» **WHAT YOU HAVE TO DO**
Beginning at the line containing "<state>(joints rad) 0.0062", output every line to the end of the data below exactly as it appears.

====== DATA LISTING ======

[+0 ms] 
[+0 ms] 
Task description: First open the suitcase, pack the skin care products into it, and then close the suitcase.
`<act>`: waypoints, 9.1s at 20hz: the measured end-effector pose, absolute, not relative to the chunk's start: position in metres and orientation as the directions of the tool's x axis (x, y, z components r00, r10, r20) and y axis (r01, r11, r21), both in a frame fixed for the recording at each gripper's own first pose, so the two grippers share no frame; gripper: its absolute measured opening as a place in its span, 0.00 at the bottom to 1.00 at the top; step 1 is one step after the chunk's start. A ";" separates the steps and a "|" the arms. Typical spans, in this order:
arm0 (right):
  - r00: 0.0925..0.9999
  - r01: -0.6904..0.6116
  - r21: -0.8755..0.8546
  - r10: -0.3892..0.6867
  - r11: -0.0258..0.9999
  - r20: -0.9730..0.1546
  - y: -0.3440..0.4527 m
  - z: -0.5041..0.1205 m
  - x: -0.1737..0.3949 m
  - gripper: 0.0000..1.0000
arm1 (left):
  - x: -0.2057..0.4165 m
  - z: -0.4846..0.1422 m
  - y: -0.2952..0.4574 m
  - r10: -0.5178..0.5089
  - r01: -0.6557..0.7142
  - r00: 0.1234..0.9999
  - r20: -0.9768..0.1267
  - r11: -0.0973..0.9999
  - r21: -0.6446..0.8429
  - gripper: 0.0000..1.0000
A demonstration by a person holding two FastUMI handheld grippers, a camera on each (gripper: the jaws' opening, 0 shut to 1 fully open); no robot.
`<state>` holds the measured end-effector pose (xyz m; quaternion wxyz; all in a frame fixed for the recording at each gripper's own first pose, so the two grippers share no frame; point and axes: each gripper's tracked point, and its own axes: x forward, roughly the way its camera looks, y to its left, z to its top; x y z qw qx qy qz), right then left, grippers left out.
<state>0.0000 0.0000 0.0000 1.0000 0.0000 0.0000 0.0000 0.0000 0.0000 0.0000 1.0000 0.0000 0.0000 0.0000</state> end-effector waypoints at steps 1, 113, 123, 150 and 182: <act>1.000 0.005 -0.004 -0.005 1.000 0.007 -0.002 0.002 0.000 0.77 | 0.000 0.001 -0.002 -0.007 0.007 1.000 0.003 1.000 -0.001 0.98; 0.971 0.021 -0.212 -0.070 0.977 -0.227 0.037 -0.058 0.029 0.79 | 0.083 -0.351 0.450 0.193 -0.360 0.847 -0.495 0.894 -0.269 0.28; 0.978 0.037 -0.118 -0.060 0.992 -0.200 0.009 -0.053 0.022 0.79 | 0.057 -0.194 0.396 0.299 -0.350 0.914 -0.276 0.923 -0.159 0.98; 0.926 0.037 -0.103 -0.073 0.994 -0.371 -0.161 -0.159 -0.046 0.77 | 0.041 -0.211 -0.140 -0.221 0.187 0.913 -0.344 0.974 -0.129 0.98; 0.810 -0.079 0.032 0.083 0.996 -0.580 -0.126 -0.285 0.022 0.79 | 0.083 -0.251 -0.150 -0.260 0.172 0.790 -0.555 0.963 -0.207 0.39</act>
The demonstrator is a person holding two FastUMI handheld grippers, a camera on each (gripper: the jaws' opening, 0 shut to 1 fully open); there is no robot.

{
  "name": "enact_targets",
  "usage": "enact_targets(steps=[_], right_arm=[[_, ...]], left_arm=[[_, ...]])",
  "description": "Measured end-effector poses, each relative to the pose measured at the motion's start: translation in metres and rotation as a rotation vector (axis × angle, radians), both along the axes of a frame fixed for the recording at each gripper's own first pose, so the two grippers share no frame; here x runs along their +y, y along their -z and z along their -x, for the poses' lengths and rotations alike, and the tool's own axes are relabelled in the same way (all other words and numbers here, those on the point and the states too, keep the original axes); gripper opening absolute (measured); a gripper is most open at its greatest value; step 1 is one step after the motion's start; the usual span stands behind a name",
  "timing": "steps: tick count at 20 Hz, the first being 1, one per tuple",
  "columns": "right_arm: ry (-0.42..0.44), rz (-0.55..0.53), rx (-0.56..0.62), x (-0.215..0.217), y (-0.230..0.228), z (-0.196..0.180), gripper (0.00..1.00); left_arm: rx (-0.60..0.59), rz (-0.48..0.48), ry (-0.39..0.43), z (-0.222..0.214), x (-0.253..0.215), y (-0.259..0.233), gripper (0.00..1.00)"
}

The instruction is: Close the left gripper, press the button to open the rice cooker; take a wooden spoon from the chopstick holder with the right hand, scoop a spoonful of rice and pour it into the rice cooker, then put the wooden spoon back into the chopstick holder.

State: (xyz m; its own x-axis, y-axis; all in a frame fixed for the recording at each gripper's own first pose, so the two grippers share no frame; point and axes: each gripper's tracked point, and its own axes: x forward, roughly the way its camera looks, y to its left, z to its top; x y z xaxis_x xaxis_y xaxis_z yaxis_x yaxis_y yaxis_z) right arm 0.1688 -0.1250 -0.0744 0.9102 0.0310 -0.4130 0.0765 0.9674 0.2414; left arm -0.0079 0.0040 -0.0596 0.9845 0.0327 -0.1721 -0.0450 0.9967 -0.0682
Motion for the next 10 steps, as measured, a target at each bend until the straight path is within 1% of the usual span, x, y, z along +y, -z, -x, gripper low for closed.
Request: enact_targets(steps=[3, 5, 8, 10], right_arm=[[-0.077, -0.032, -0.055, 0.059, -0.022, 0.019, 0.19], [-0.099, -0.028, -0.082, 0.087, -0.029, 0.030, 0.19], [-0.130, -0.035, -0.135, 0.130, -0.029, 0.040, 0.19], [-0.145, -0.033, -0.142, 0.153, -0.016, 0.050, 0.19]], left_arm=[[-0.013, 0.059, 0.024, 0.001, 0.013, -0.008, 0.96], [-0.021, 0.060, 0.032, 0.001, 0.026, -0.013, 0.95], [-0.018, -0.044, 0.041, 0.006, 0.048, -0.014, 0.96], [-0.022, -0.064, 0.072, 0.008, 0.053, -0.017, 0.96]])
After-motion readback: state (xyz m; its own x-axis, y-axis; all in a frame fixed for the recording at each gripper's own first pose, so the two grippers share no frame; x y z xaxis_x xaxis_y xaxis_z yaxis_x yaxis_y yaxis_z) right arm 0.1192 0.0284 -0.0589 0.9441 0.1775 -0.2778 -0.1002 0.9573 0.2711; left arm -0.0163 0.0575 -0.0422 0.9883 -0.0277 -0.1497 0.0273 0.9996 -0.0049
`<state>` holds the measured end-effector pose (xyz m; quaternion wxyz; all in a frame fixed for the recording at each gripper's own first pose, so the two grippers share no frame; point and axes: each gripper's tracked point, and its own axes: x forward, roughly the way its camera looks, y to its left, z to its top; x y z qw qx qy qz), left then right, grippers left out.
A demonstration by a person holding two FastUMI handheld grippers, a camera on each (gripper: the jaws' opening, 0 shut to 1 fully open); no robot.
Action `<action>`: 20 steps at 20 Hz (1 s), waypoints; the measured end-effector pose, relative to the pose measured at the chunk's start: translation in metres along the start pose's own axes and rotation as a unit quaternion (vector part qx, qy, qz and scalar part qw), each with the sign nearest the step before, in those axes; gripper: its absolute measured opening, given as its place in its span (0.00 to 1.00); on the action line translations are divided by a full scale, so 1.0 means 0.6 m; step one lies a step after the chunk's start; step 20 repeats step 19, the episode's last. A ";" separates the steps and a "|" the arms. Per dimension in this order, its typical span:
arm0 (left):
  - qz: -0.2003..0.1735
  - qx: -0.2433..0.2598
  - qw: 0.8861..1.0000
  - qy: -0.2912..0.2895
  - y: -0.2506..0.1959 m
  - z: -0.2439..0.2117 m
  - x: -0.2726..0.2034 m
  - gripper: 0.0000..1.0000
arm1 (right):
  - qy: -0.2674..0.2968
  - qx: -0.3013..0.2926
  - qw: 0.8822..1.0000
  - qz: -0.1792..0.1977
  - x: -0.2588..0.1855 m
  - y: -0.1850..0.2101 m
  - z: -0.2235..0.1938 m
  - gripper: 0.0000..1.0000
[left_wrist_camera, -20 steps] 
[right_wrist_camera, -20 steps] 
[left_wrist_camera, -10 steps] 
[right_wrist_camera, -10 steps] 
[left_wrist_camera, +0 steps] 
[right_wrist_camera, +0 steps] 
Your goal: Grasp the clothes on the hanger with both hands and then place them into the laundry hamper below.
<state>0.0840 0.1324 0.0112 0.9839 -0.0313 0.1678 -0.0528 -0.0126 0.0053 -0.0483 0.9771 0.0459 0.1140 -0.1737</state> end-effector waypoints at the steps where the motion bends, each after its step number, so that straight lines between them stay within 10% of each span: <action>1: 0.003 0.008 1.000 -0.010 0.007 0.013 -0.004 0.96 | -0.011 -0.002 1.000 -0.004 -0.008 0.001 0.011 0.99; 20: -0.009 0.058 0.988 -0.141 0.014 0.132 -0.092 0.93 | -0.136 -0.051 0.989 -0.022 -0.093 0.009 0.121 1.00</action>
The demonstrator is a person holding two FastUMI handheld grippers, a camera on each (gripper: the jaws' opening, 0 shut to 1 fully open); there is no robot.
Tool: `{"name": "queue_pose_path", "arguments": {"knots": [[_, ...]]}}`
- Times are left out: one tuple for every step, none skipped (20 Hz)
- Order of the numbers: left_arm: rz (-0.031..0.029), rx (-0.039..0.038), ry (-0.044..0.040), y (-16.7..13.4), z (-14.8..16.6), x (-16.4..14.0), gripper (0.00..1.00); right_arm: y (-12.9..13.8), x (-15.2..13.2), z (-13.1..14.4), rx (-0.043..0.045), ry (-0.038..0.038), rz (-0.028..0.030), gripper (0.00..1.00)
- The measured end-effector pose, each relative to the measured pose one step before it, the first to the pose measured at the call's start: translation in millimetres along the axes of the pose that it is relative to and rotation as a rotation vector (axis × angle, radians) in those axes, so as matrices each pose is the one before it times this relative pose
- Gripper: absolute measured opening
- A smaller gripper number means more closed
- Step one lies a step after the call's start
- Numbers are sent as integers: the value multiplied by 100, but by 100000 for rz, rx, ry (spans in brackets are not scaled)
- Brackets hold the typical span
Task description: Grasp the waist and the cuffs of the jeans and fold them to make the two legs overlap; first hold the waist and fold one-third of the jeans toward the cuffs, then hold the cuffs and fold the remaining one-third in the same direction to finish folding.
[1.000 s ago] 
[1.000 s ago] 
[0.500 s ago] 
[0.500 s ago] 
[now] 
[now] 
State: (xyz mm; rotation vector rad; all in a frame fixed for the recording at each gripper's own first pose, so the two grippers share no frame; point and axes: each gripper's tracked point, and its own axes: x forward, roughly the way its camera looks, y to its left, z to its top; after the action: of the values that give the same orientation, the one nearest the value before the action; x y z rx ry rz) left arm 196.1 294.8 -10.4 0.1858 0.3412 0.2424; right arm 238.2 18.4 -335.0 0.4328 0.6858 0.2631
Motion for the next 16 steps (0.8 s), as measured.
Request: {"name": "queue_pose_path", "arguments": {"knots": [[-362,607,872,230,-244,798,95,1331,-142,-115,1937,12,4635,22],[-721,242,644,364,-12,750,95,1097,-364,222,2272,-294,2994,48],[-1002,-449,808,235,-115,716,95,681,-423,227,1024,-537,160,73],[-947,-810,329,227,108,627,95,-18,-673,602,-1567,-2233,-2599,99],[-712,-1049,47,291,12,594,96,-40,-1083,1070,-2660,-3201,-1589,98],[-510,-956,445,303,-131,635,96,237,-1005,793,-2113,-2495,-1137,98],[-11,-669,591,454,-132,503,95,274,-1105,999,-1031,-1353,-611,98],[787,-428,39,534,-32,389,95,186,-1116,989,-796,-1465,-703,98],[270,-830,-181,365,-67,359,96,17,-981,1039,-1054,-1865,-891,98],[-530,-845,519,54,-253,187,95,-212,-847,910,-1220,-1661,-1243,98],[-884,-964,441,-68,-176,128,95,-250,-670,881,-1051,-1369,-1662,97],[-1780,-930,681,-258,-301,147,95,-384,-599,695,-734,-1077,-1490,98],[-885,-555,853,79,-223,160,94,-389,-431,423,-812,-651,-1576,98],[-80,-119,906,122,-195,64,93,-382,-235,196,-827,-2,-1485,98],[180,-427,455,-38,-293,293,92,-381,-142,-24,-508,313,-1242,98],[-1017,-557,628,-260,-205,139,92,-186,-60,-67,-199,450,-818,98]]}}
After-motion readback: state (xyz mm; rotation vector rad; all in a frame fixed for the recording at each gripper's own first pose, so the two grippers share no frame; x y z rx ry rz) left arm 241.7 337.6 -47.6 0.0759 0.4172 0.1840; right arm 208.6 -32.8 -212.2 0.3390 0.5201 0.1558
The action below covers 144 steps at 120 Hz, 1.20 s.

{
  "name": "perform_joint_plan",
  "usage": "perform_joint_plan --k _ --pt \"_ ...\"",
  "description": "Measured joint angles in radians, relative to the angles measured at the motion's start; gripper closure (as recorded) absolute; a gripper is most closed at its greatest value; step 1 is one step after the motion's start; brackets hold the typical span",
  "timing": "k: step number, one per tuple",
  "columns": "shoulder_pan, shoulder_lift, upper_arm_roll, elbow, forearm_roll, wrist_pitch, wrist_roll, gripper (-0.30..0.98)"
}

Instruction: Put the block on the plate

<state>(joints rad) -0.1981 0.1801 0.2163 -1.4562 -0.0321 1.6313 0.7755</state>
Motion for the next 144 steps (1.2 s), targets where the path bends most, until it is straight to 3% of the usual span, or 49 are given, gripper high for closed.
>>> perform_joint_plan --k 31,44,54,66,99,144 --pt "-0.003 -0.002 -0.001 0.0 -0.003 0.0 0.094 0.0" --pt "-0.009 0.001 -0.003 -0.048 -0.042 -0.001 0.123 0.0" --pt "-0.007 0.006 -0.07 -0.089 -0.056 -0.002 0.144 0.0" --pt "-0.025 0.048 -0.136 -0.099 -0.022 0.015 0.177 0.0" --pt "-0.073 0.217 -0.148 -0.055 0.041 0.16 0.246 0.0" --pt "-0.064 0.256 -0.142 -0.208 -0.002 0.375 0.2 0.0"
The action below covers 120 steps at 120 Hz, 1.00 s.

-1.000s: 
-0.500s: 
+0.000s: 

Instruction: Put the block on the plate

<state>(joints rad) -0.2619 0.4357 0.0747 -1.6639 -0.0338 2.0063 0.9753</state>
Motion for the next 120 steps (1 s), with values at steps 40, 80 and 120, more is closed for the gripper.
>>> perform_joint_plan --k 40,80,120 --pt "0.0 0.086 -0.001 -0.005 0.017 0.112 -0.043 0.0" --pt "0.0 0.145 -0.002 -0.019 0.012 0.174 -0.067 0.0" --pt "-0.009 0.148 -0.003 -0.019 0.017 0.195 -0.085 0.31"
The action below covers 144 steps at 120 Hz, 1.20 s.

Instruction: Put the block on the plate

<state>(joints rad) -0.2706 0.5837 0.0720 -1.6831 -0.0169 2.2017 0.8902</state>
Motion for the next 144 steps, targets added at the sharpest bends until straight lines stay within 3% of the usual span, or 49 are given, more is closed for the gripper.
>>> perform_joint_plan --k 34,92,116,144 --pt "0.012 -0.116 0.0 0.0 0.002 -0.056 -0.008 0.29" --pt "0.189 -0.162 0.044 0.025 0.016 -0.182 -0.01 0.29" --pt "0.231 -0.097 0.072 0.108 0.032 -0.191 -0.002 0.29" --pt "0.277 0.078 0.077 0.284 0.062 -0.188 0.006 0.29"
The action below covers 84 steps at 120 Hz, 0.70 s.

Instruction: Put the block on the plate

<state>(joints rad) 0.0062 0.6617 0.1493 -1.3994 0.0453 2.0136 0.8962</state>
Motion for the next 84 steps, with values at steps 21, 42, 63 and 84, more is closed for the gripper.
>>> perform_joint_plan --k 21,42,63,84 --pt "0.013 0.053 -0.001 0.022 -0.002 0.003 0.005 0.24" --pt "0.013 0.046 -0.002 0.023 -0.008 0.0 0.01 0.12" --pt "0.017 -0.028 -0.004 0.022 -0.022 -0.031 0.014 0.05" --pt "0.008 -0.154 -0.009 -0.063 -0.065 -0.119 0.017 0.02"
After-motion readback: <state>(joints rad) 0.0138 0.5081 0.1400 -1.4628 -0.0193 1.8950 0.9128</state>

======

» **RESPONSE AREA**
<state>(joints rad) 0.0062 0.6617 0.1493 -1.3994 0.0453 2.0136 0.8962</state>
Motion for the next 84 steps, with values at steps 21, 42, 63 and 84, more is closed for the gripper.
>>> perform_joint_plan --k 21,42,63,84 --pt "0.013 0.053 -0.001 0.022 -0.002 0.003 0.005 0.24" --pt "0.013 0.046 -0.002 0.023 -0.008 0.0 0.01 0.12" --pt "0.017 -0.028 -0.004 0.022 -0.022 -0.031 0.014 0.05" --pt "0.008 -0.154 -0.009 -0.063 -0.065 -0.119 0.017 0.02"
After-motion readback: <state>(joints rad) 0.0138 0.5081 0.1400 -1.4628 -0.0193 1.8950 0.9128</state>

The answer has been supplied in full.